At sunset on June 25, Punit Patel stood outside the morgue of Jayaben Modi Hospital in Ankleshwar, Gujarat, suppressing his grief and making desperate calls to his friends and relatives. His father, 60-year-old Chandrakant Patel, had succumbed to Covid-19 that afternoon, after four days of battling for life on a ventilator.

It was the first Covid-19 death in the Hindu community in Bharuch district, and according to custom, his body was meant to be cremated before sundown. But when Punit Patel contacted the crematorium in Ankleshwar, he was faced with an unexpected rejection. Local residents near the crematorium were afraid that the smoke from the pyre would spread the novel coronavirus, and refused to let Chandrakant Patel’s last rites take place there.

Punit then called the cremation ground in the neighbouring city of Bharuch, only to be rejected again, for the same reasons.

With the hospital keen to hand over the body and no good options in sight, Punit sought the help of relatives and friends who had connections with the local administration. At 9 pm, hours after his father’s death, Punit and three male relatives were provided with an ambulance, personal protective gear, and permissions to take the body to the family’s hometown of Jambusar, 80 km away.

“Since that is our native place, the local residents did not object to the cremation,” said Punit, a 25-year-old software engineer.

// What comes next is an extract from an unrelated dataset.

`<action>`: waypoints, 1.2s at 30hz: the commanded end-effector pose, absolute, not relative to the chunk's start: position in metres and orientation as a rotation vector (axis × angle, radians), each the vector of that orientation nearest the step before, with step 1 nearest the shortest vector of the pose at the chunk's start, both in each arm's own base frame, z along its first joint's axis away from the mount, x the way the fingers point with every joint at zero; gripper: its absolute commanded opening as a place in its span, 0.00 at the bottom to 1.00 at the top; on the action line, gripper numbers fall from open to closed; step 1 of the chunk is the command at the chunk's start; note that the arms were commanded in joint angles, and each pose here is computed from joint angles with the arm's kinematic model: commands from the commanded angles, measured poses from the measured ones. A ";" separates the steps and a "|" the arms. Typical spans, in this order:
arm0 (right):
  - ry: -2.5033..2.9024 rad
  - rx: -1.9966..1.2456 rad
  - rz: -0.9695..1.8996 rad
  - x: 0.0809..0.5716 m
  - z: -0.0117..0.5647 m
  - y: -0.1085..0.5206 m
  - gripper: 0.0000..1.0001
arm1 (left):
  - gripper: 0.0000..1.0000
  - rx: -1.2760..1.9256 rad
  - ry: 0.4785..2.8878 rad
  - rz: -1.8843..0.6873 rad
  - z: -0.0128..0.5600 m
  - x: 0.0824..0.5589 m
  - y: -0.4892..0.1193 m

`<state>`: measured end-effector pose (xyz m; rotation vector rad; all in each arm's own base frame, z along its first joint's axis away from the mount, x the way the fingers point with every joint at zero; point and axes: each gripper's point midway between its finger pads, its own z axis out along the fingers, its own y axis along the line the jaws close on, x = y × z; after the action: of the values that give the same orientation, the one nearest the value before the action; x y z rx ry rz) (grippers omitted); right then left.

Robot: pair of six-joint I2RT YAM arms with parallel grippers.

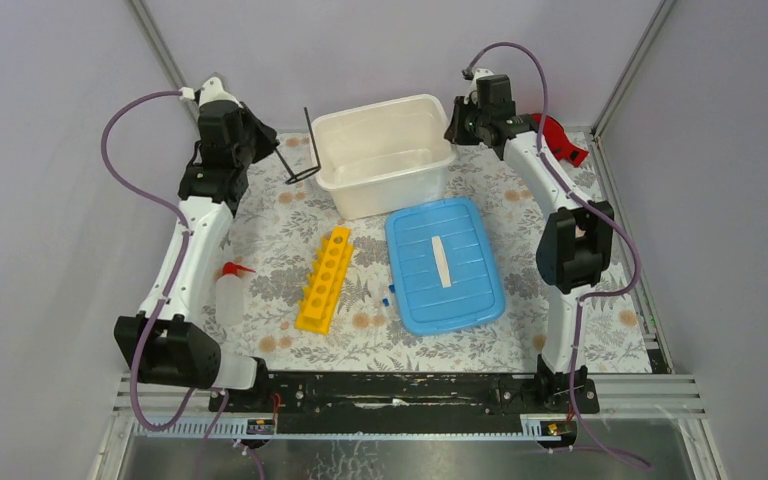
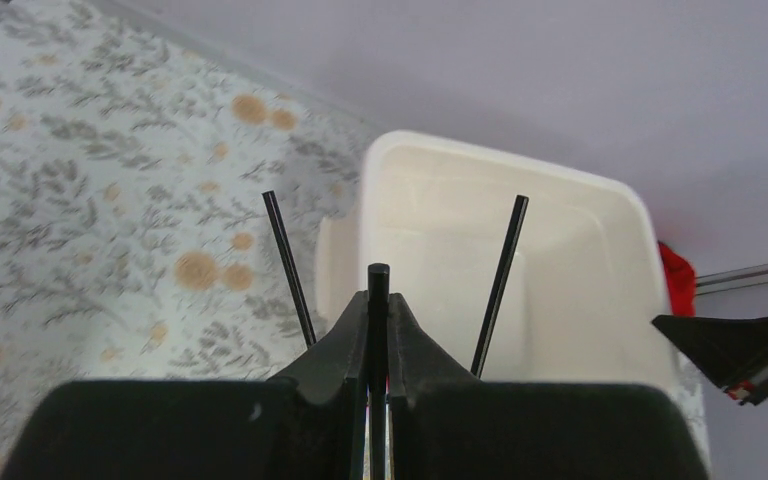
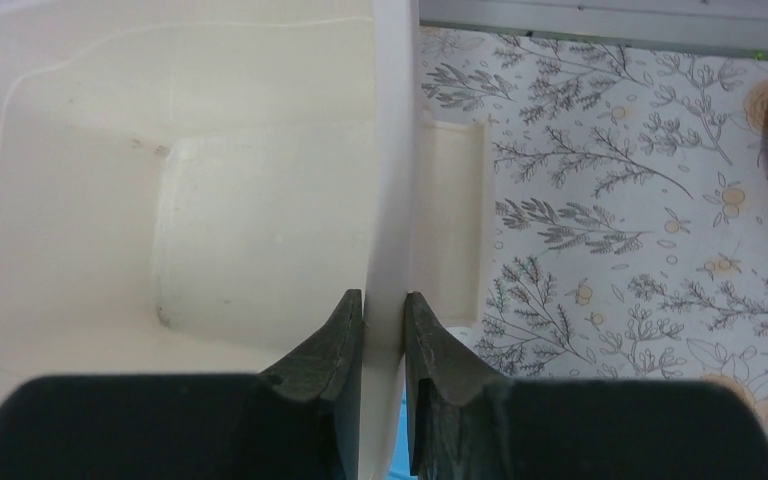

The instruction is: Organize the chemistry lab equipment

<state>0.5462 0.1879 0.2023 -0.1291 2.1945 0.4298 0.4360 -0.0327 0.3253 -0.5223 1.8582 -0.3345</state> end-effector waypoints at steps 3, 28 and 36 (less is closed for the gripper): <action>2.109 -0.237 0.503 0.555 0.231 0.205 0.00 | 0.00 -0.357 1.615 -0.553 0.405 0.471 -0.079; 2.149 -0.225 0.493 0.571 0.199 0.208 0.00 | 0.00 -0.280 1.931 -0.426 0.273 0.562 -0.151; 2.170 -0.224 0.468 0.577 0.186 0.207 0.00 | 0.06 -0.393 2.098 -0.275 0.211 0.577 -0.133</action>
<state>0.5689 0.2022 0.1807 -0.2000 2.1995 0.4659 0.5710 -0.1502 0.2240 -0.3261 2.0608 -0.3597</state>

His family is still disturbed by the fact that they had to break away from custom and cremate Chandrakant Patel late at night, only because the residents of Ankleshwar and Bharuch objected to a Covid-19 cremation in their midst. “No virus can survive the 1,200-degree [Celsius] heat of a pyre, but people have such narrow minds,” said Punit.

Relatives pray before the cremation of a woman, who died due to the coronavirus, at a crematorium in New Delhi on July 8. Photo: Danish Siddiqui/ Reuters

No dignity in death

The novel coronavirus began spreading across India in March. In the early weeks of the pandemic, there were multiple reports of people obstructing funerals of Covid-19 patients because of their fears of catching the virus.

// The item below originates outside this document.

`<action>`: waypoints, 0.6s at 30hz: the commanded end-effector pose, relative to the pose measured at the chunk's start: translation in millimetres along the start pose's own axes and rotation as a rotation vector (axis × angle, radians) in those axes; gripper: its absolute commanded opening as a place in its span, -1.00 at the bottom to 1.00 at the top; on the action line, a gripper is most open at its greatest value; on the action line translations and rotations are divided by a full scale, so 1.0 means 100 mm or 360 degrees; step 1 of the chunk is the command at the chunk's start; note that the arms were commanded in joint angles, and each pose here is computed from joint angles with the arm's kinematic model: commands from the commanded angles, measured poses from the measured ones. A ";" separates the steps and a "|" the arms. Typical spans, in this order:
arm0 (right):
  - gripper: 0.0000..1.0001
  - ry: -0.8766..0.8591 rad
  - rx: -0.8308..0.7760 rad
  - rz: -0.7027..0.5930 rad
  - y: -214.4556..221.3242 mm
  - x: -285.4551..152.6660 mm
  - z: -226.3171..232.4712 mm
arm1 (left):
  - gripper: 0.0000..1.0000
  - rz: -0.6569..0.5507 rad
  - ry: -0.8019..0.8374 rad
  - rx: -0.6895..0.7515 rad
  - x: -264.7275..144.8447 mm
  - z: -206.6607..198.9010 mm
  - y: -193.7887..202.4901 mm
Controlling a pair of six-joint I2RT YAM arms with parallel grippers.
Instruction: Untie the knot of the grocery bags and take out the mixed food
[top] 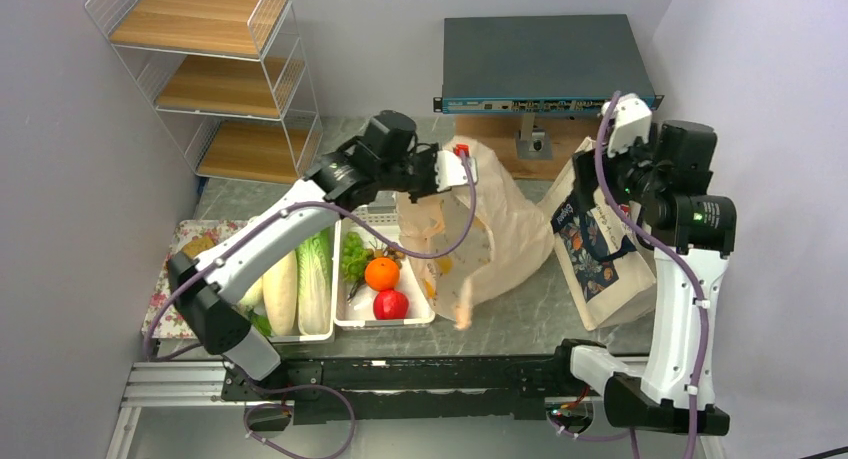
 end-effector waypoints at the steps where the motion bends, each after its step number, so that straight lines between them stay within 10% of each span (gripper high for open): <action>1: 0.94 0.0626 0.0164 0.0152 0.10 -0.06 -0.66 | -1.00 -0.0193 -0.0086 -0.0146 -0.48 0.11 -0.42; 12: 0.74 0.0470 0.0286 0.0689 0.90 0.34 -0.92 | -1.00 -0.0400 -0.0724 -0.0333 -1.45 0.92 -0.90; 15: 0.31 0.0279 0.0247 0.0675 0.95 0.42 -0.79 | -1.00 -0.0458 -0.0950 -0.0327 -1.70 1.15 -1.05; 18: -0.77 0.0080 0.0220 0.0602 0.88 0.42 -0.62 | -1.00 -0.0539 -0.1199 -0.0288 -1.98 1.39 -1.21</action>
Point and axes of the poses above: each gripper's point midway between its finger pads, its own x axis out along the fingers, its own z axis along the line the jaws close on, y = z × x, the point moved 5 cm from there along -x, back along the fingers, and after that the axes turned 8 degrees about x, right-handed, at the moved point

International and national health guidelines have emphasised that the coronavirus does not spread through dead bodies if adequate safety precautions are taken while handling them. But general ignorance about this left several Covid-19 patients with no dignity in death: some bodies were shunted around from one funeral ground to another, some had to be buried or cremated with police protection, and many have been abandoned by their own families.

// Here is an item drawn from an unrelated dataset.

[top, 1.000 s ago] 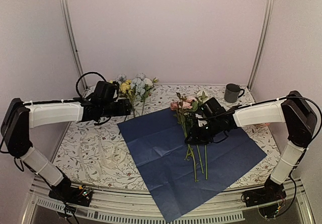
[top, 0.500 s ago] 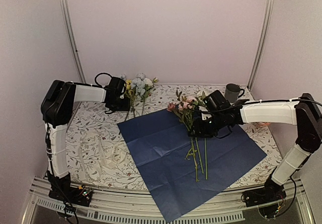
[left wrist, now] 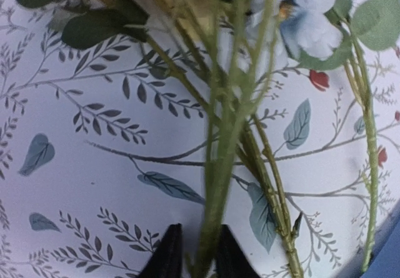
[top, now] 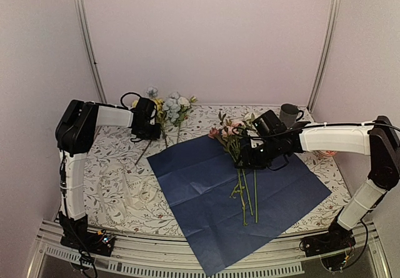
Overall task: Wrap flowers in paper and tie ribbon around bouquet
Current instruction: Pick up the fake flower from the corner of the board.
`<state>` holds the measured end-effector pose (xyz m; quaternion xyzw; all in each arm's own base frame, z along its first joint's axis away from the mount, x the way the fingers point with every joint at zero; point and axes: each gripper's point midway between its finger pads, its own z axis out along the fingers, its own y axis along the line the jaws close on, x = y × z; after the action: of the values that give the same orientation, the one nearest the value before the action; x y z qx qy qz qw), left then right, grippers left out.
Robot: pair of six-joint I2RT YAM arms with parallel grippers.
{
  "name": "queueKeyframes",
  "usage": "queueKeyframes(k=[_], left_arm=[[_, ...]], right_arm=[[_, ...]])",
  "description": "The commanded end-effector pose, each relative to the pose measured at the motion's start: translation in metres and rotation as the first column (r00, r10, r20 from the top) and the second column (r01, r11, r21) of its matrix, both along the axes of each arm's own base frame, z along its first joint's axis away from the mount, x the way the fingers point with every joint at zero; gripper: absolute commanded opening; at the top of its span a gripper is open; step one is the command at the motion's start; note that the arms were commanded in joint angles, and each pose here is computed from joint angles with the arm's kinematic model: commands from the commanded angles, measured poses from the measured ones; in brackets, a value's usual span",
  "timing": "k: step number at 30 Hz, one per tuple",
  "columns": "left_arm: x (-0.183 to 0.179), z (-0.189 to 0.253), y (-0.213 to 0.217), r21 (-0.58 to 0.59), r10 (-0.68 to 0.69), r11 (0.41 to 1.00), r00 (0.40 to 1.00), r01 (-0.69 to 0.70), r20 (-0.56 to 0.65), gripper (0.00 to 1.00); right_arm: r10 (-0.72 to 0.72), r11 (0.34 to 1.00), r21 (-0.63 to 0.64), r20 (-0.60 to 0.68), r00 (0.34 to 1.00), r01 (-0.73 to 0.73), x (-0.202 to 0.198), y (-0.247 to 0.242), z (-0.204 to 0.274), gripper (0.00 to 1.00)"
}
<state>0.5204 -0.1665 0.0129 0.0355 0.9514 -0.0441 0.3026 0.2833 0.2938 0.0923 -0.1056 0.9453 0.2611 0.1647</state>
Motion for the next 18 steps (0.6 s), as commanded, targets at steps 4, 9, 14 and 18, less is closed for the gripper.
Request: queueKeyframes(k=[4, 9, 14, 18], left_arm=[[-0.015, -0.009, 0.022, 0.090, 0.036, 0.995, 0.998, -0.031, -0.060, 0.00], [-0.015, 0.114, 0.042, 0.021, 0.145, 0.988, 0.955, -0.156, 0.260, 0.00], [-0.054, 0.256, 0.013, -0.053, 0.065, 0.998, 0.799, -0.042, 0.598, 0.00], [-0.127, 0.336, -0.053, -0.135, -0.074, 0.950, 0.622, 0.281, 0.779, 0.00]], right_arm=[[0.009, 1.000, 0.007, 0.037, 0.999, -0.009, 0.009, 0.003, 0.015, 0.39], [0.022, 0.999, 0.034, 0.083, 0.996, -0.025, 0.010, 0.004, 0.034, 0.39], [0.101, 0.971, 0.187, 0.239, 0.966, -0.147, 0.007, 0.025, 0.092, 0.39], [0.118, 0.872, 0.380, 0.449, 0.886, -0.309, -0.008, 0.044, 0.170, 0.39]])
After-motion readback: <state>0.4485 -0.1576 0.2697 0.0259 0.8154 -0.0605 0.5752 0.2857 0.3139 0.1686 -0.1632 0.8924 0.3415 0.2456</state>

Now, after nearly four months of the pandemic, in which more than 21,000 people have died across India, Chandrakant Patel’s case highlights the ignorance that still persists among people in parts of the country.

It is also a tragic reminder of the difficulties of dealing with death in the times of coronavirus and the lockdown. For both Covid and non-Covid deaths, there is a heavy logistical and emotional cost that thousands of families are grappling with.

With every life lost, loved ones must make heartbreaking decisions to compromise on traditional rituals and condolence practices. They must choose between the emotional trauma of grieving alone and the risk of spreading the virus by opening their doors to family and friends.

These are not easy choices. followed the stories to highlight the impact of these decisions on grieving families.

People mourn after seeing a body of their relative, who died due to the coronavirus, in New Delhi on July 9. Photo: Adnan Abidi/ Reuters

‘When he died, I could not be with my family’

For those who lose a loved one to the virus, perhaps the biggest challenge is being quarantined, and missing the emotional support that many draw from group prayers, religious rituals and condolence visits from relatives and friends.

When Chandrakant Patel tested positive for Covid-19 and was hospitalised on June 18, his wife, brother and daughter were immediately quarantined at a public health centre in Jambusar. Punit Patel, who works in Gurgaon, rushed to Gujarat on the first flight he could get, but could meet neither his father nor the rest of his family.

“I had not seen my father in six months. And when he died, I could not be with my family,” said Punit. “We could not do the twelfth and thirteenth-day poojas at home, so I had to do them alone in a temple – just the priest and me.” This has been particularly difficult for the older members of the family, because of their religious belief that group prayers help liberate the deceased person’s soul.

Now that Punit’s family is out of the quarantine centre, they have been coping with their grief by praying at home and spending hours sharing memories of his father. Relatives have tried to make up for their physical absence through frequent phone calls, but Punit’s mother has found that to be more difficult. “We try to keep her away from too many phone calls because it just makes her cry even more,” said Punit.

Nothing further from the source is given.